In light of the testimony that ampules of novichok ended up in criminal hands, Sokolov suggests that the poison used against the Skripals was not under the control of the Russian state. But he does not explain how such third parties could carry off this attack seamlessly and manage to slip out of the country without being detected. Nor does he offer a possible motive, which Putin and the FSB clearly had: Skripal was deemed a traitor who deserved retribution.
According to the BBC, Russian security services had been following Skripal and his daughter for months before the poisoning and as far back as 2013 had hacked Sergei Skripal's email.
Scientist Mirzayanov claimed that novichok would require a high level of expertise to weaponize. Also, in contrast to the testimony in the Russian court documents, he stated that “the final product, in storage, after one year is already losing 2 percent, 3 percent. The next year more, and the next year more. In 10 to 15 years, it’s no longer effective.”
In May, when Sergei Skripal was released from hospital, Putin made an ironic show of sympathy and suggested that was proof of the Russian government's innocence: “We wish him a good recovery," Putin said at a press conference. "Firstly, I believe that, if, as our Brit colleagues claim, that it really had been a nerve agent, then he would have died immediately. A weapons-grade nerve agent is so strong that a person dies immediately or within a few minutes. Thank god, he is getting better.”
Mirzayanov's analysis of the poison's shelf life makes it clear why the novichok was less effective than the killers had expected.

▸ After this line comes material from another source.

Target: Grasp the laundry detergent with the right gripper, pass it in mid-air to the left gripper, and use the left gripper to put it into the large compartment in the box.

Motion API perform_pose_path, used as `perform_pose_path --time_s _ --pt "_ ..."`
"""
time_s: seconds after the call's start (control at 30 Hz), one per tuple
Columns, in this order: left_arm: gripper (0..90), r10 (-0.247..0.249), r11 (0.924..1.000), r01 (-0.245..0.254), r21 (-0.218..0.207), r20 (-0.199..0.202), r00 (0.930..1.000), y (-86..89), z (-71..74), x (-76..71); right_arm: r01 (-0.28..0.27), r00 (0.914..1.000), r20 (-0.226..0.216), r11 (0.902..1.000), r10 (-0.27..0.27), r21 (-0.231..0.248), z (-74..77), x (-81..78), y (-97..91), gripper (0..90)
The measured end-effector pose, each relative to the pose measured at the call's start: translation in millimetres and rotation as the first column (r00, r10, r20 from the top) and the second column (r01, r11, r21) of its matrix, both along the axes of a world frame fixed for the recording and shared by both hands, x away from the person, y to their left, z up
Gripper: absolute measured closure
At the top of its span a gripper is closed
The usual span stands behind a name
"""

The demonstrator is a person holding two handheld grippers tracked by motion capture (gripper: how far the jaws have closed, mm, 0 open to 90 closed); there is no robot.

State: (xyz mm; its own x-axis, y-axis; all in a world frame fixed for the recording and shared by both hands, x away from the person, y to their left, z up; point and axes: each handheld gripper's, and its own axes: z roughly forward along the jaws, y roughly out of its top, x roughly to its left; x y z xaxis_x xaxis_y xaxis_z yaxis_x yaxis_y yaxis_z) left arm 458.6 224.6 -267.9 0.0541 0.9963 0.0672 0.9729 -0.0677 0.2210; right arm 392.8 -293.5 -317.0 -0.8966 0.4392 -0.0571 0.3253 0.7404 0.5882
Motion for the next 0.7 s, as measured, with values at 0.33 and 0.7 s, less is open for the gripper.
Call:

As the latest U.K. poisoning suggests, the culprits in the Skripal case were unprofessional enough to have left behind traces of novichok, which the British couple came in contact with while visiting Salisbury. But sloppy tradecraft is hardly proof of innocence where the Russian government’s assassins are concerned. The alleged killers of exiled agent Alexander Litvinenko — Andrei Lugovoy and Dmitry Kovtun — who were hired by the FSB, were so careless in handling highly radioactive polonium-210 that they left contamination everywhere they went. Indeed, it is almost as if the murderers wanted to be discovered, as if they were taunting the authorities.
As former U.S. Director of National Intelligene James Clapper wrote in his recent memoir, “Getting its target audience to conclude that facts and truth are ‘unknowable’ is the true objective of any disinformation campaign." And perhaps the question of who from Russia sponsored the Skripal poisoning, as well as the poisonings of Shchekochikhin and others, will never have a definitive legal answer.
But as one Novaya gazeta reader commented: "The Russian state and the criminal world have merged to the degree of complete unity — they simply cannot be separated … All the attributes of the state, its resources and capabilities — from the right of veto in the Security Council to the nuclear triad — are under the control of a very real mafia, and used to pursue its goals — personal enrichment, expansion of its influence."